There are two ways to nab that elusive literary agent and obtain that big book deal born of dreams.
First, you must obtain a mint condition, first edition Stephen King novel. I’m talking pristine. Which one? Doesn’t matter. The next step involves locating an abandoned crossroads. Preferably one with a lonely, flickering light that even the flies know to avoid. Bury that aforementioned book at the dead center and wait five or ten minutes for the next available agent. Try not to let your senses be dulled by the soothing music.
The agent will appear with a puff of smoke and a whirl of discarded query letters. The summoning was the easy part. She will demand you pass two tests. The first test is a brutal trial that eliminates nearly all. She places a vintage version of the board game, Operation, upon the dusty road. Time has only made the damn thing more sensitive (did I just switch tenses?). She points wordlessly to the wishbone.

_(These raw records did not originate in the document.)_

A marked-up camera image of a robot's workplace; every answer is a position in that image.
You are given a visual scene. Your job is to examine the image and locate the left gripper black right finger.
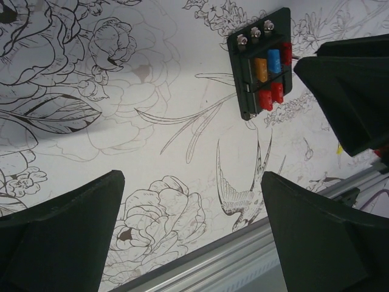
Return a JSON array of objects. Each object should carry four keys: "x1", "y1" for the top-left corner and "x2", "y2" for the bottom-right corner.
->
[{"x1": 261, "y1": 172, "x2": 388, "y2": 291}]

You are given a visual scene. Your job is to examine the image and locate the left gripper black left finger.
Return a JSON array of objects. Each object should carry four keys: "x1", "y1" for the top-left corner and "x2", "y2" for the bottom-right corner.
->
[{"x1": 1, "y1": 170, "x2": 125, "y2": 291}]

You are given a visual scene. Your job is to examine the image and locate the red fuse from pair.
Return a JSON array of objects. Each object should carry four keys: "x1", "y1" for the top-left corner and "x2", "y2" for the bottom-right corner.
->
[{"x1": 280, "y1": 42, "x2": 292, "y2": 66}]

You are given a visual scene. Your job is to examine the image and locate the blue fuse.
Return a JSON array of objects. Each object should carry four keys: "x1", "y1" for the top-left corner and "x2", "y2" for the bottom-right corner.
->
[{"x1": 267, "y1": 49, "x2": 281, "y2": 74}]

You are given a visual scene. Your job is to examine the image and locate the black fuse box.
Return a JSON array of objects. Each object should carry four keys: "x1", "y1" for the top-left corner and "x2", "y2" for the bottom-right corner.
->
[{"x1": 227, "y1": 7, "x2": 292, "y2": 120}]

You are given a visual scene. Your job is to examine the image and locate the aluminium rail frame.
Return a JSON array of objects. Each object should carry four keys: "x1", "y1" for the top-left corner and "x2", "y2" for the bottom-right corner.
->
[{"x1": 102, "y1": 165, "x2": 388, "y2": 291}]

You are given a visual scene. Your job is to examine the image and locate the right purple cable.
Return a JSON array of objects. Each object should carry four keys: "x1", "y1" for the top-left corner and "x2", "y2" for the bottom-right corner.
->
[{"x1": 360, "y1": 188, "x2": 389, "y2": 210}]

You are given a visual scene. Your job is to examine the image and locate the floral patterned mat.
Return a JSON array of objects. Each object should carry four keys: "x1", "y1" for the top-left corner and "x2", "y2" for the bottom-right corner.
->
[{"x1": 1, "y1": 1, "x2": 388, "y2": 291}]

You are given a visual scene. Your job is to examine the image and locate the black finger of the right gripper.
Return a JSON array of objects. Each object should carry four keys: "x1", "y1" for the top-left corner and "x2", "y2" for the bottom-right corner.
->
[{"x1": 294, "y1": 34, "x2": 388, "y2": 156}]

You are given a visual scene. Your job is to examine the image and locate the orange fuse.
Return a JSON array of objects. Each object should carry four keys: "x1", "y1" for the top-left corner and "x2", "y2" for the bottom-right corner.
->
[{"x1": 254, "y1": 58, "x2": 268, "y2": 83}]

If you somehow manage to skirt the buzzing sound and lit nose to obtain that pesky piece of plastic, your last Herculean task is the secret handshake. Every published author knows the handshake, but is sworn upon painful obscurity to never reveal it. Plied with enough bourbon, they will relent and admit the existence, but that is all you will manage to dredge. If you can master all of the intricate slaps, fist-bumps, and fist-plosions, she will bow her head and hand you the golden typewriter.

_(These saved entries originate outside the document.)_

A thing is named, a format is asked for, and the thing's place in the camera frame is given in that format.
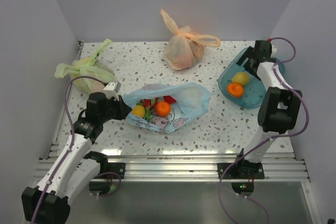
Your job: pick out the blue plastic bag with fruit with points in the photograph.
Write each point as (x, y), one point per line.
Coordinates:
(191, 103)

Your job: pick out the orange plastic bag with fruit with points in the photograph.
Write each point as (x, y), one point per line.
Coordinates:
(186, 48)

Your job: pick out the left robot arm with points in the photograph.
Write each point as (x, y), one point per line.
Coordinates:
(50, 200)

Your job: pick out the orange tangerine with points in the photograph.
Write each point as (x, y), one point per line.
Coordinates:
(163, 108)
(235, 89)

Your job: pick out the yellow mango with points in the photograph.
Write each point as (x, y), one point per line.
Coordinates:
(139, 111)

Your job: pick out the red dragon fruit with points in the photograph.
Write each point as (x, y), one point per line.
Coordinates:
(149, 106)

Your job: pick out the yellow lemon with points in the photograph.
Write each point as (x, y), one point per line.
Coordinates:
(241, 78)

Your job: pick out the teal transparent plastic basin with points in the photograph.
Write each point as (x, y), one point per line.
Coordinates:
(253, 92)

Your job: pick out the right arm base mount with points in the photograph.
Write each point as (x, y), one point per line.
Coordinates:
(240, 169)

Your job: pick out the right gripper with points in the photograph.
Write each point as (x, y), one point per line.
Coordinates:
(249, 54)

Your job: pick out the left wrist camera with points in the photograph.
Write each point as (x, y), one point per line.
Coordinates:
(111, 89)

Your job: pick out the aluminium front rail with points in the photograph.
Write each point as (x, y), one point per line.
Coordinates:
(277, 167)

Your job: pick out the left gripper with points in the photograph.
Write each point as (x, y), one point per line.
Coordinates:
(123, 109)

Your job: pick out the green plastic bag with fruit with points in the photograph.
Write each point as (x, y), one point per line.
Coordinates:
(89, 66)

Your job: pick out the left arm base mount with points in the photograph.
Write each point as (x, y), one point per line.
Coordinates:
(113, 167)

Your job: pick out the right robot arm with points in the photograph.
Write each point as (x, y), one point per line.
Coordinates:
(278, 111)

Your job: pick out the red apple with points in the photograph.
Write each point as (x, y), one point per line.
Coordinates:
(169, 99)

That damn thing is heavy. You didn’t walk to the crossroads did you? Good luck carting that behemoth home. Newb.
For the rest of us, there is the query letter. For those of you that don’t know, the query letter is a one page attempt to introduce yourself and to convince the agent that it’s worth their time to read your newly minted manuscript.
Some consider it a necessary evil, but It does makes sense. No agent has time to read 200 novel-length manuscripts. The challenge is to get past the auto-reject. Imagine if you had 200 letters to go through. Are you going to carefully examine each one, stroke your chin, and ponder the contents? No. You will be looking for any excuse to recycle and whittle that slush pile down to a few promising samples. So do they.
There are a few possible responses to your query letter ranked in order of awesomeness and scarcity:
1. Silent rejection. Very common.
2. Form letter rejection. Dear Author, thanks but no thanks.
3. Helpful rejection. No thanks, but . . . they may tell you specifically why they passed on your manuscript, ask you to send your next work, or just offer some rare words of encouragement. Bless the agents who take the time to do this.
4. Partial request. They ask for a few chapters to test the waters, partially intrigued by the query, but not completely sold yet.
5. Full request. Bingo. They saw enough promise in your work that they want to read the whole thing! From here it could be a no thanks, a revise and resubmit, or an offer of representation (this is where you learn the handshake!)
In my first round of queries, I got partial requests, but nothing panned out. I did get a helpful rejection, which was, well, helpful. I also got a form rejection, after seven months. That was not very helpful J. One of the bits of advice I picked up was to set aside your favorite 5-10 agents and save them for last, instead sending out smaller batches of queries to see if they elicit responses. If not, rework and try the next batch. Rinse. Repeat.
It’s an odd system, but as flawed as it is, it does seem to largely work. How about you? Have any bits of advice or tales to share about the query process?